## Problem description
Beginning at the line that contains "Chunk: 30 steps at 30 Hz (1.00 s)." and finishing at the line that contains "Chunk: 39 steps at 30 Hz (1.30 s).", output the data below exactly. Include both end lines and no pictures.

## Input
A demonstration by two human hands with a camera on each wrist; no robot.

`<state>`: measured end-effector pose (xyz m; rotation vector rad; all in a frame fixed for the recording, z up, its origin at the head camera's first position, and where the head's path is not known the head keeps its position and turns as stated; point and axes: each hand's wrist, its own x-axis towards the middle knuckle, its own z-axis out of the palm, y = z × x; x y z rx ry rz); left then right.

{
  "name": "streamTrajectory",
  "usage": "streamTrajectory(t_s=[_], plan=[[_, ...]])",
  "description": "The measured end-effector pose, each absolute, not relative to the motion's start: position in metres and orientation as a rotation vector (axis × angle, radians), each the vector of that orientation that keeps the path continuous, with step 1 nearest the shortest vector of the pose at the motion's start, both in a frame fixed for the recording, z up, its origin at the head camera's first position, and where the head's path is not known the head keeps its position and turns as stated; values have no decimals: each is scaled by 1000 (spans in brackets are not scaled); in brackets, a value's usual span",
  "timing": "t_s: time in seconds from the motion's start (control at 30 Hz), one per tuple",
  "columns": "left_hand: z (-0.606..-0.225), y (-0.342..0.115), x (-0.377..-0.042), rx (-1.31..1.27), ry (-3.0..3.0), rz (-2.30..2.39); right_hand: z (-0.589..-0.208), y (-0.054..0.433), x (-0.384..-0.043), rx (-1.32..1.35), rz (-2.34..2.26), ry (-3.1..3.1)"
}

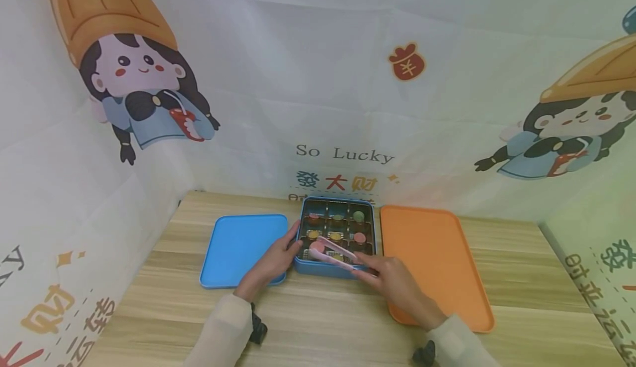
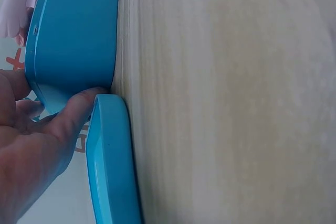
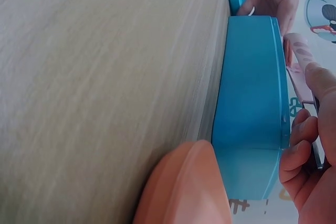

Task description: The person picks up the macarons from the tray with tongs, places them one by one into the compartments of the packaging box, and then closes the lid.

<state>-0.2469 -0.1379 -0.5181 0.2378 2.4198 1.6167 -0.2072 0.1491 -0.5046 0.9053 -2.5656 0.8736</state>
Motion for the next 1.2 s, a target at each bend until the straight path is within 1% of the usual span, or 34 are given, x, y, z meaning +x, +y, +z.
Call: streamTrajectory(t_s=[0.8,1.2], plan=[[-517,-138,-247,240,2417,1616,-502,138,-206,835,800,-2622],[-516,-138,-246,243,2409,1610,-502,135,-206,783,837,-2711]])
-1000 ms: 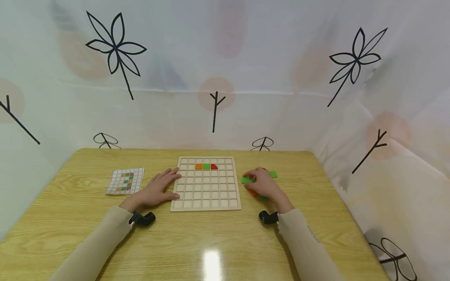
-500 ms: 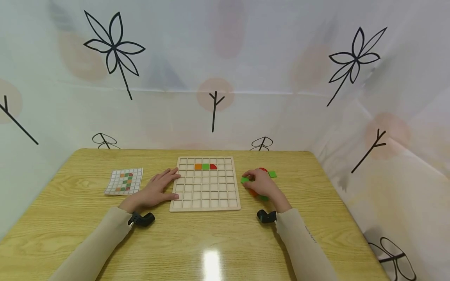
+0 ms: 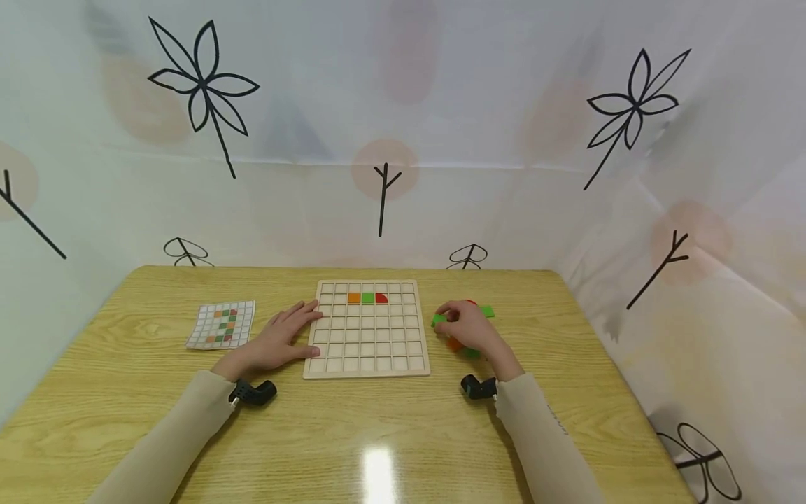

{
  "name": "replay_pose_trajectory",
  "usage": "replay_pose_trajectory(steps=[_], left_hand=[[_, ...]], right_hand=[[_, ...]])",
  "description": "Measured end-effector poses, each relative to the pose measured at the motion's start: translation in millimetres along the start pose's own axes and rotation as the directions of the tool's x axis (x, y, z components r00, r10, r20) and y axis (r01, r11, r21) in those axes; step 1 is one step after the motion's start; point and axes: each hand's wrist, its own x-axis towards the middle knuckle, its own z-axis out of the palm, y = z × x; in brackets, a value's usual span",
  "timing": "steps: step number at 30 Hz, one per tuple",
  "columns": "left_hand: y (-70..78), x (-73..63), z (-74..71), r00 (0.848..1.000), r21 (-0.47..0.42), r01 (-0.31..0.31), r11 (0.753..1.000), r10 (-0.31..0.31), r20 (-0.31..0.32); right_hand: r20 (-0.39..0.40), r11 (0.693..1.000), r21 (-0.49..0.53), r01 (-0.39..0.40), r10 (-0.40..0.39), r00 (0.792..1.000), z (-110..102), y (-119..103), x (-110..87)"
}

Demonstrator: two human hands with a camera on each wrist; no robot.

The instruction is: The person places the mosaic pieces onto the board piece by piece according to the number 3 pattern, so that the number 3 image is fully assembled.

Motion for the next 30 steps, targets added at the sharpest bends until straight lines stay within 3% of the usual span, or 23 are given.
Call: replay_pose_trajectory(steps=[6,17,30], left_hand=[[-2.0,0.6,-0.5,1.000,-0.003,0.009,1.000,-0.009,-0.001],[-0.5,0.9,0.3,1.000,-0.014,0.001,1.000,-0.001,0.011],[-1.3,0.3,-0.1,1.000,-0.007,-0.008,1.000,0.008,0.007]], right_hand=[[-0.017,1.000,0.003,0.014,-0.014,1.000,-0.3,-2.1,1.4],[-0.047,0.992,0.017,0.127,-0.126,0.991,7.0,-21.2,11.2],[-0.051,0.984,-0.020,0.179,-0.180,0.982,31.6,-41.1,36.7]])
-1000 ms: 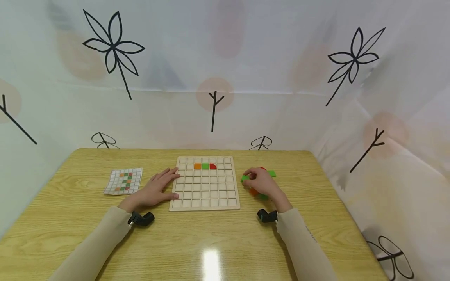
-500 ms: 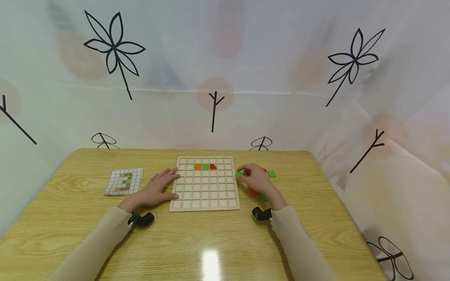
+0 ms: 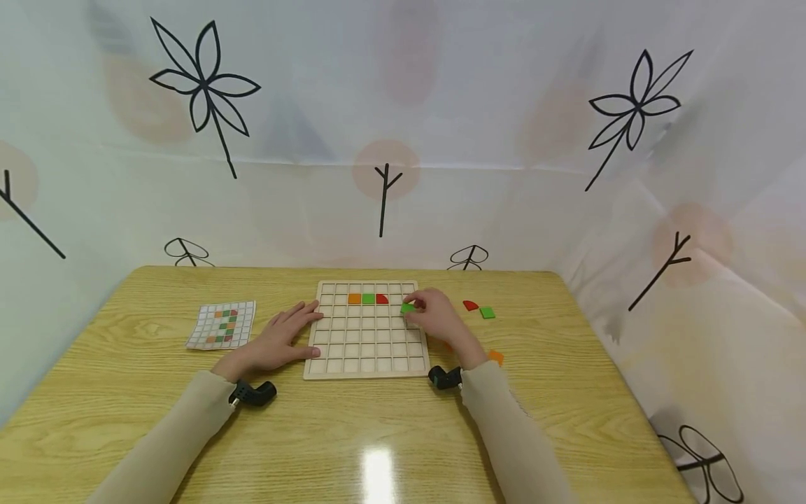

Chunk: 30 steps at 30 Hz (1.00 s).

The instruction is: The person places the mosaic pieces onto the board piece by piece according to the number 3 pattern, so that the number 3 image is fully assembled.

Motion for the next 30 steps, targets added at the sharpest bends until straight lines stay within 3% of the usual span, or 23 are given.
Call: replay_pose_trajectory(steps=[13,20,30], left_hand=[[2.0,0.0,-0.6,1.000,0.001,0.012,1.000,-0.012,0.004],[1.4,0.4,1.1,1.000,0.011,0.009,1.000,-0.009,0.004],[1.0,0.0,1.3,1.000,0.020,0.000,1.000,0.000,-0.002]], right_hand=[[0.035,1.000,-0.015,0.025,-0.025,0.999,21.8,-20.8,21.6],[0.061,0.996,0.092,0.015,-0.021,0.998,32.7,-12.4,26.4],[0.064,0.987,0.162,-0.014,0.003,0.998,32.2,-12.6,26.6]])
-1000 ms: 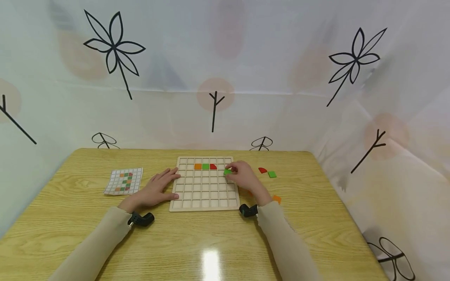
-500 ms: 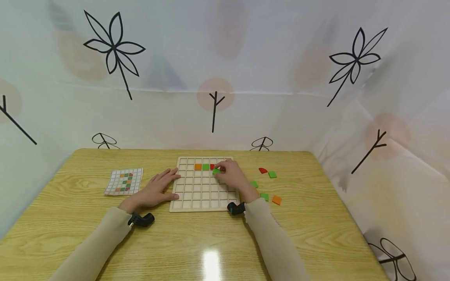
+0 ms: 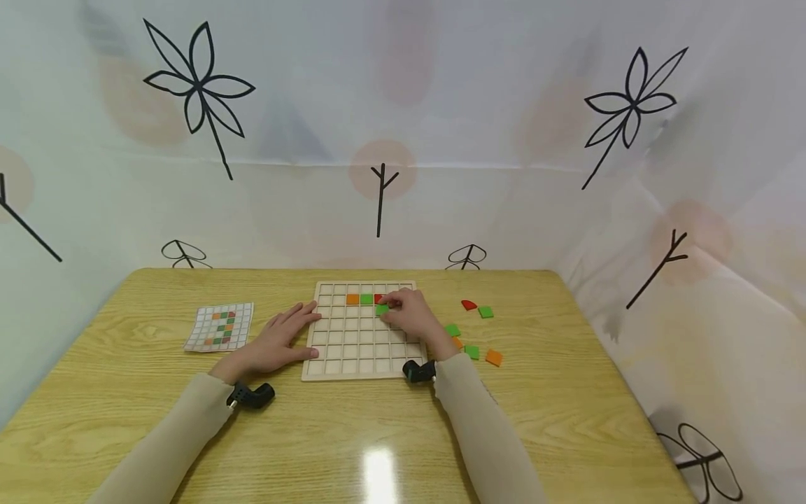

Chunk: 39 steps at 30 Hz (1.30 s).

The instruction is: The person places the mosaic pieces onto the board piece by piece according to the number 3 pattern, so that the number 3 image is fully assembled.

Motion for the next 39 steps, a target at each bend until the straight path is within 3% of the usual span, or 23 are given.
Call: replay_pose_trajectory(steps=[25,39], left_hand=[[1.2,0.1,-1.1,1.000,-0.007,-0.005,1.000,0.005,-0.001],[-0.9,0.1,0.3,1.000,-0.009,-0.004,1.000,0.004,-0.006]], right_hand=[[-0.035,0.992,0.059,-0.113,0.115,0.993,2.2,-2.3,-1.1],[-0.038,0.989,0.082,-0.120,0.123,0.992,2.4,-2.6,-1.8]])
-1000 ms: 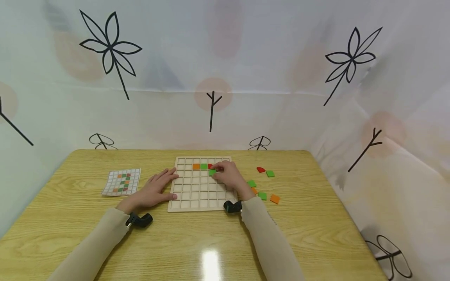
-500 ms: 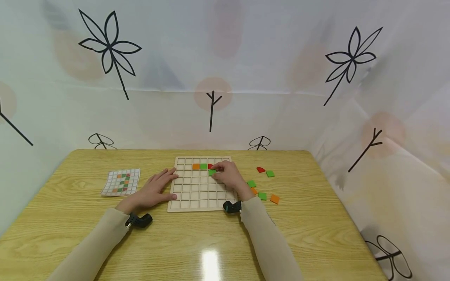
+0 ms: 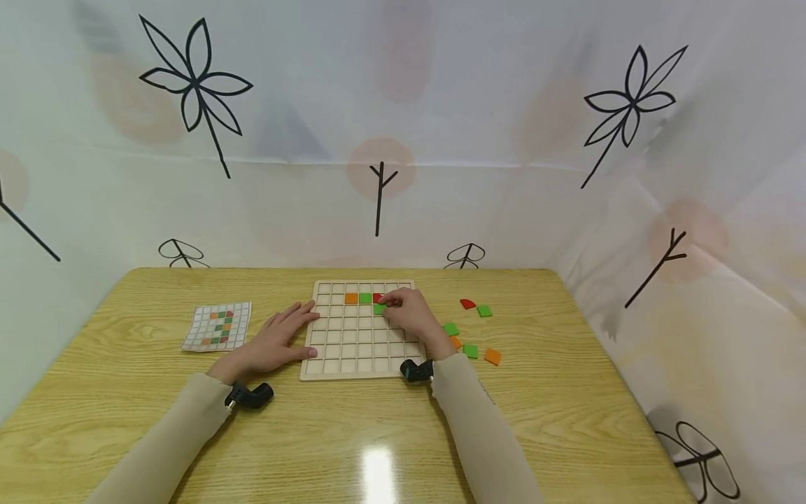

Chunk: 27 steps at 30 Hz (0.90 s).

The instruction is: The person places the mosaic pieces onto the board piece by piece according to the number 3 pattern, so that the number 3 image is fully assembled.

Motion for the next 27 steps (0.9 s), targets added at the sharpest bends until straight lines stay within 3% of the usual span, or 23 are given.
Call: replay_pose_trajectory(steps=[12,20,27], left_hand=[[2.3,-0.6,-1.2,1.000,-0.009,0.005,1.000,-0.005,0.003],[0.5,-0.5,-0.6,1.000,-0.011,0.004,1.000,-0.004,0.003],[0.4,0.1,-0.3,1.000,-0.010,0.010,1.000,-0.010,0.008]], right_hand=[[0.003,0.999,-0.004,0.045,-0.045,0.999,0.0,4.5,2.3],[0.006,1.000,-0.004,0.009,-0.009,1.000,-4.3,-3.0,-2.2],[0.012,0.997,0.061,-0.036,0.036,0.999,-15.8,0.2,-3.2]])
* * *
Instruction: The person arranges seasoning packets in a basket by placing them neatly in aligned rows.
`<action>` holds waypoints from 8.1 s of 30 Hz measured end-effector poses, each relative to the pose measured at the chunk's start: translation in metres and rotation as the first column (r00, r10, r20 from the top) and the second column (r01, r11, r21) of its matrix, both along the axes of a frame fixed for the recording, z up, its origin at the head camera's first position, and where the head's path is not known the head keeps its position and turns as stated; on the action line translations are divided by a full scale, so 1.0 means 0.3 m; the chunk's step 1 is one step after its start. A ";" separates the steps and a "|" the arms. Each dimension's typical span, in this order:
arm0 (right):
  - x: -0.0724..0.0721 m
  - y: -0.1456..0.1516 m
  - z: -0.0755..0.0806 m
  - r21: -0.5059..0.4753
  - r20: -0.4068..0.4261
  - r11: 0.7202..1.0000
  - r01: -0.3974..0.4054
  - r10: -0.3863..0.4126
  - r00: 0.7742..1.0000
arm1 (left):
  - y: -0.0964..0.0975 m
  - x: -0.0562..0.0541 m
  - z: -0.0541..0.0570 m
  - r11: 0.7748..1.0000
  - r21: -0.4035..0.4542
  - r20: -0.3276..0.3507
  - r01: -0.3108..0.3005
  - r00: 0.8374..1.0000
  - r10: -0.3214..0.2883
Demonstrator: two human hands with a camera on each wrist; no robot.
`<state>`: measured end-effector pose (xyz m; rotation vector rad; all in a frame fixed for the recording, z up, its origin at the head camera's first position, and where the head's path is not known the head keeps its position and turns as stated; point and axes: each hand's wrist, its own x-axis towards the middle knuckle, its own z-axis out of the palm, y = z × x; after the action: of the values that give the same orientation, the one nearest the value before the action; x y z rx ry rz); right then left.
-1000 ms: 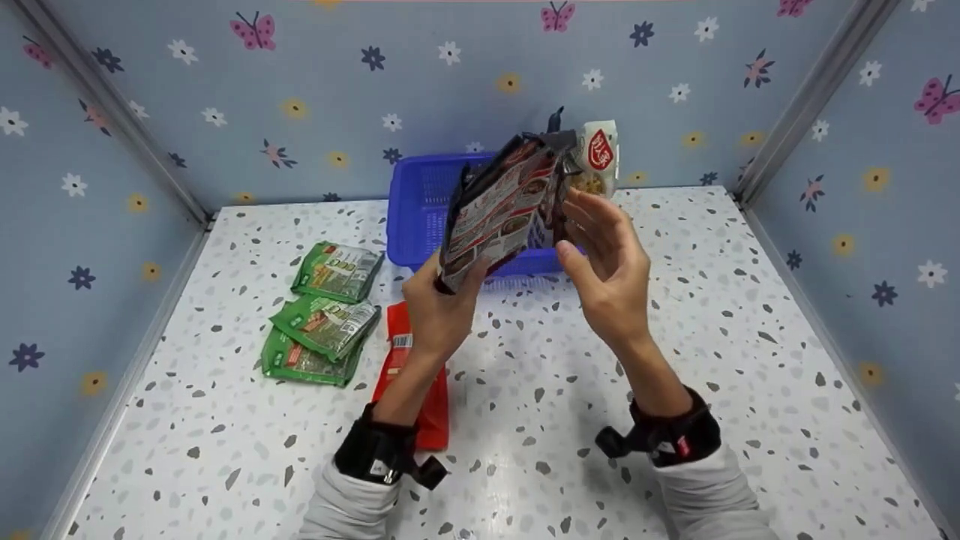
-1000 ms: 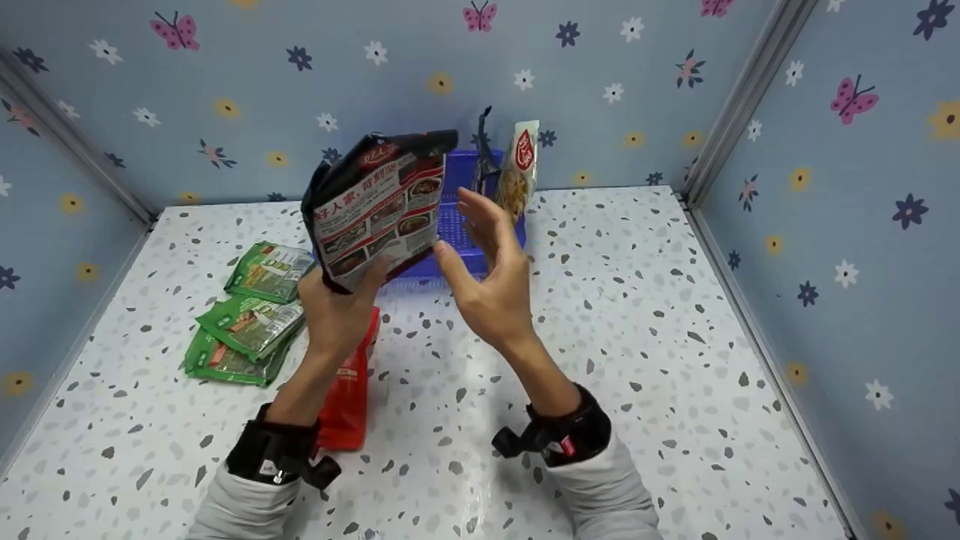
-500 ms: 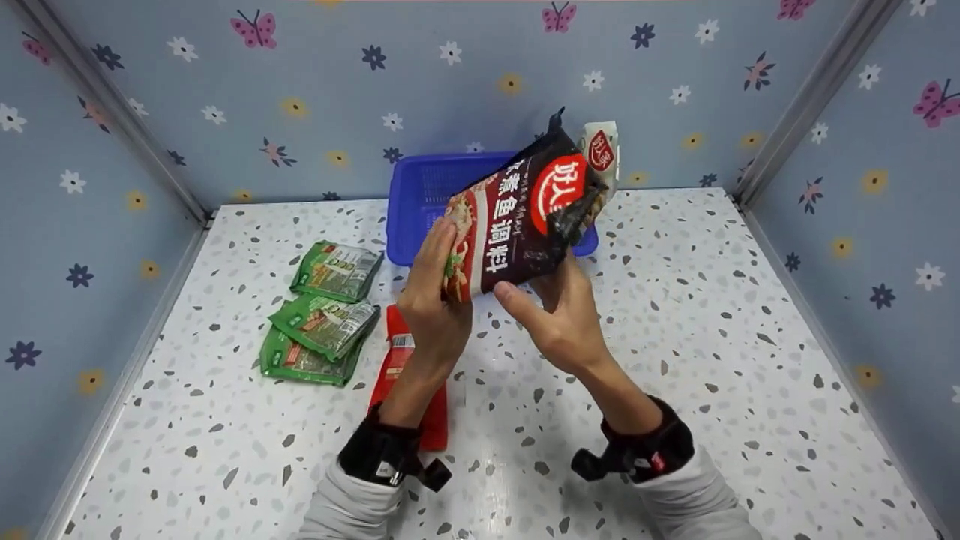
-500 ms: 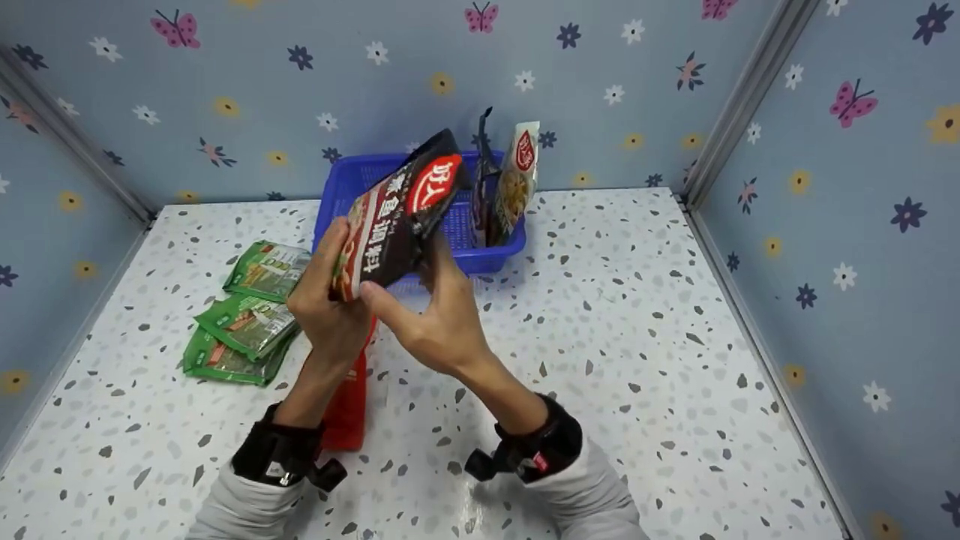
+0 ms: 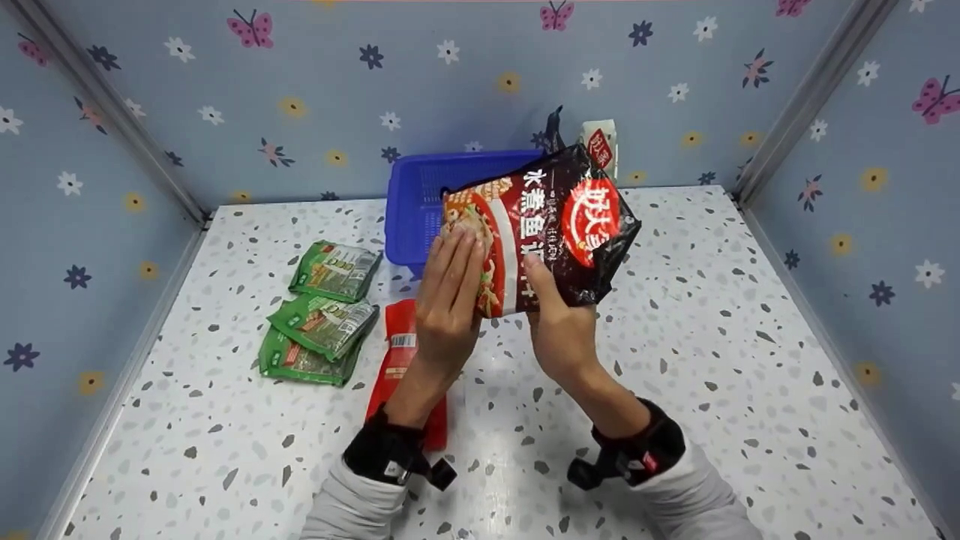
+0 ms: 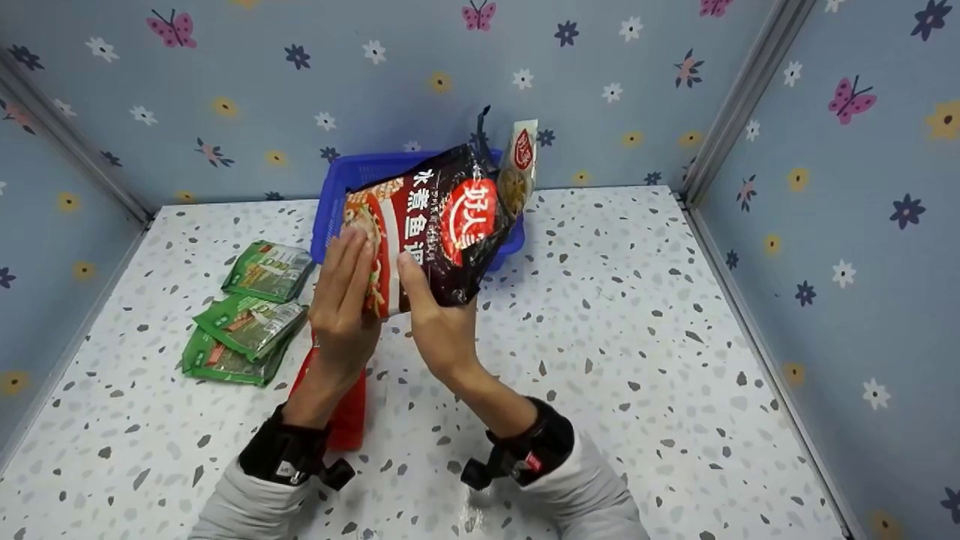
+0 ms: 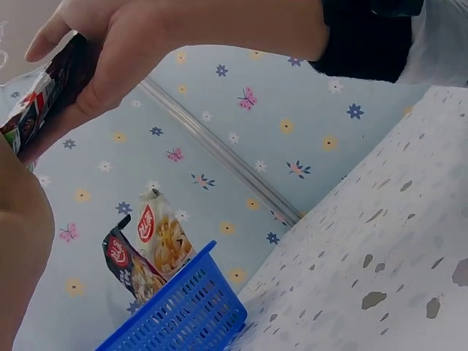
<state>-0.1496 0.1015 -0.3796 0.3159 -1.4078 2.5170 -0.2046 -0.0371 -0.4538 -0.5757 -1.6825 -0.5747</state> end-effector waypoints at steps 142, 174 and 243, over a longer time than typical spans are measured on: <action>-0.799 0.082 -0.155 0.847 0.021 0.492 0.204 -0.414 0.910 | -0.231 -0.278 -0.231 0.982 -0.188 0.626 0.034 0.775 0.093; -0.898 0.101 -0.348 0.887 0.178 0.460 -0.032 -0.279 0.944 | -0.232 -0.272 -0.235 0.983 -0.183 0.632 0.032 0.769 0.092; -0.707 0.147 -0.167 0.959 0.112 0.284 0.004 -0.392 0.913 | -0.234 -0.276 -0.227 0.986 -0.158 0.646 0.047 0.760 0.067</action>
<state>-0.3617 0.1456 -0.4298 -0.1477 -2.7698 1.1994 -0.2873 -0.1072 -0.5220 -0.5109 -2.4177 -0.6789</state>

## Result of this task
Chunk: 30 steps at 30 Hz (1.00 s).

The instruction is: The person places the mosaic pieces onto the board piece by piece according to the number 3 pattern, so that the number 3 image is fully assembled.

Motion for the next 30 steps, targets added at the sharpest bends until straight lines stay within 3% of the usual span, or 23 are given.
Call: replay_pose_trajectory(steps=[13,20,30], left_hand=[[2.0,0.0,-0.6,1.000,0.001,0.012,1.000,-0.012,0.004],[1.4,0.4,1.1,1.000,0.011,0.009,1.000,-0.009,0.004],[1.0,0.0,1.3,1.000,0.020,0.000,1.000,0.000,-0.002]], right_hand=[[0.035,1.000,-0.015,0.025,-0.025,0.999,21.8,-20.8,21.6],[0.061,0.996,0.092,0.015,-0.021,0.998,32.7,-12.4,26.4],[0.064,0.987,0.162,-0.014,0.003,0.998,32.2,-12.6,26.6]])
-1000 ms: 
-500 ms: 
+0 ms: 

Chunk: 39 steps at 30 Hz (1.30 s).

What the exercise required has been answered in full.